La crisi dei cartelloni pubblicitari: per quelli elettorali soldi dalla politica, ma a tutti gli altri il nulla
La denuncia dei lavoratori del settore: "Siamo stati dimenticati dallo Stato, tra tasse da pagare, far west di decisioni in mano ai Comuni e una patrimoniale che incombe come una spada di Damocle"
“Siamo stati dimenticati, lasciati indietro dallo Stato. Di questo passo non ci rialzeremo più dalla crisi causata dalla pandemia. Nessuno parla del nostro settore, ma a livello locale muovevamo l’economia”. A denunciare questa situazione a TPI è Angela Pirrone, la direttrice generale di Aicap, l’associazione aziende italiane cartelli e arredi pubblicitari.
Eppure, i cartelloni pubblicitari non sono invisibili. Sono ogni giorno per strada, sui mezzi pubblici, nelle stazioni e nei centri di aggregazione. Si tratta di quasi duemila imprese in Italia, più di 40mila persone occupate e un fatturato annuo di oltre 4 miliardi di euro e 500 milioni di contribuzione: queste le cifre di un comparto dimenticato dagli aiuti pubblici fin dal primo lockdown dovuto all’emergenza Covid-19 e ancora oggi.
Trattamento diverso per la pubblicità elettorale
Poi c’è un grande paradosso: mentre la cartellonistica non è stata tutelata, “la pubblicità elettorale per l’articolo 21 lettera e del DLgs 507 del 1993 è esentata dalle imposte“, spiega la direttrice generale Aicap.

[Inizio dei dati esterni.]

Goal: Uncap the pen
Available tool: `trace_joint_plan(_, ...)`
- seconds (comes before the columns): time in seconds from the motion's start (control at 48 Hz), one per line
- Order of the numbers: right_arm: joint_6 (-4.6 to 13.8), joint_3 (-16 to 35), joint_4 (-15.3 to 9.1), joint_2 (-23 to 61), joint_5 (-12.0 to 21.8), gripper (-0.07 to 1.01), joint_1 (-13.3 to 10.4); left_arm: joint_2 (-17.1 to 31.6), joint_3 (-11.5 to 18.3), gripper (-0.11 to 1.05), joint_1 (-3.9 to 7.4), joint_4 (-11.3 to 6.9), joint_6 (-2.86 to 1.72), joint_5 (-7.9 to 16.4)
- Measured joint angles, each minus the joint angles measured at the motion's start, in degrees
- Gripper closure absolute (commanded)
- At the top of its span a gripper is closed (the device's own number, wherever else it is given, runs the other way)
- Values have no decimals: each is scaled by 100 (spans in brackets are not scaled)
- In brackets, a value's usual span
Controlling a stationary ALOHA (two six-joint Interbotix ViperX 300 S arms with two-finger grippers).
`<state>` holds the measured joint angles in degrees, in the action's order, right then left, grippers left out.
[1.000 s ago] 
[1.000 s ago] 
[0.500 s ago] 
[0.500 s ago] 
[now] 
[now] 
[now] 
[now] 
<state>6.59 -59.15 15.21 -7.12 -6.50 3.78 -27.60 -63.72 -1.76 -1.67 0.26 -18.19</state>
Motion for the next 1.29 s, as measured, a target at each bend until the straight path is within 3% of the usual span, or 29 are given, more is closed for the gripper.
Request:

E così è stato quest’anno, per esempio con le regionali di settembre 2021.
A preoccupare gli addetti ai lavori è soprattutto la riforma della fiscalità locale prevista per l’anno prossimo: “E’ prevista l’introduzione di una patrimoniale. Ma come possiamo pagarla se quest’anno abbiamo avuto un calo del 70 per cento delle entrate?”, dice Pirrone.
Il rischio concreto è di rimetterci molti soldi: “Per noi non c’è decreto ristoro, né bonus. Davvero questo governo è intenzionato a farci pagare tasse così alte? Non sarebbe più responsabile rimandare la riforma al 2022 e confrontarsi con la categoria, considerata l’emergenza in corso e l’assenza di aiuti a un settore che pure lo Stato utilizza puntualmente per campagne ed elezioni politiche?“, è la definitiva richiesta di Aicap.
Il caos delle 8mila tariffe diverse
Per gennaio, intanto, è atteso il colpo di grazia della riforma fiscale che accorpa imposta sulla pubblicità e occupazione di suolo pubblico. “Sulla carta, la riforma vuole semplificare – spiega la direttrice di Aicap – ma, in pratica, si trasforma un tributo in un prelievo patrimoniale”.
Come se non bastasse, saranno i Comuni a potere scegliere la tariffa a proprio piacimento, senza nessun limite. “Questa è un’assurdità – dice Angela Pirrone – significa avere circa ottomila Comuni con ottomila tariffe diverse e altrettanti tempi e modi di pagamento. Un far west di un intero settore, che porterà solo caos e frammentazione. Anche l’Anci, Associazione comuni italiani ha già lanciato un allarme”.
Le proposte del settore
Da marzo, il settore pubblicitario ha provato ad avanzare delle proposte: da una parte, l’inserimento della categoria nel bonus Pubblicità – ormai sfumato perché scaduto a settembre – e, dall’altra, una rimodulazione dei due oneri dovuti ai Comuni da pagare anticipatamente a inizio anno: cioè l’imposta sulla pubblicità – costituita da una base statale più una percentuale decisa dai Comuni fino a un rincaro massimo del 50 per cento – e il canone di occupazione del suolo pubblico per i cartelli.
“Chiediamo solo di non essere lasciati indietro – aggiunge Angela Pirrone – Dietro quei cartelloni ci sono tante imprese. Dietro questi numeri ci sono le vite di 40mila lavoratori. Da domani, quando alzate la testa e vedete i colori di un cartellone pubblicitario, chiedetevi quante tasse deve pagare un intero settore nonostante la stangata del Covid”.